What you need to do » Look through the lines below and extract each one that contains "cloth".

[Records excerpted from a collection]

=======

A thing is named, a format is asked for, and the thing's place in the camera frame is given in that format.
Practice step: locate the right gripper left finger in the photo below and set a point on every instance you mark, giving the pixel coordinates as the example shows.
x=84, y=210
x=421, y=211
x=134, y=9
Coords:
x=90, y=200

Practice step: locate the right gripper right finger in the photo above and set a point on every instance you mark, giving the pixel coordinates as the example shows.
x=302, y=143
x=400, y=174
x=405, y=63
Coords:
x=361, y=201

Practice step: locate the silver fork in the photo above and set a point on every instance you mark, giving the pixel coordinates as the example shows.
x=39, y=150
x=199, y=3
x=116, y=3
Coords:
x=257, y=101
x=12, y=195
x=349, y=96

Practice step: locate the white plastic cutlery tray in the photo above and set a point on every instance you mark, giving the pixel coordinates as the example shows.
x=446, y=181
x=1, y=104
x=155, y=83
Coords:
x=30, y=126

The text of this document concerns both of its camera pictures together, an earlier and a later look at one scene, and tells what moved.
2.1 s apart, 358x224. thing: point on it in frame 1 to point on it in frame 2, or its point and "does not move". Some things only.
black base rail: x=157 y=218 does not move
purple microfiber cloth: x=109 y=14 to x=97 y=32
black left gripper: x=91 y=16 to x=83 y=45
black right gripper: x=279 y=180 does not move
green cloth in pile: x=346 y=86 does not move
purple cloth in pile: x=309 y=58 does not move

=======

Result for this exercise »
purple microfiber cloth: x=109 y=14 to x=97 y=32
green cloth in pile: x=346 y=86 does not move
purple cloth in pile: x=309 y=58 does not move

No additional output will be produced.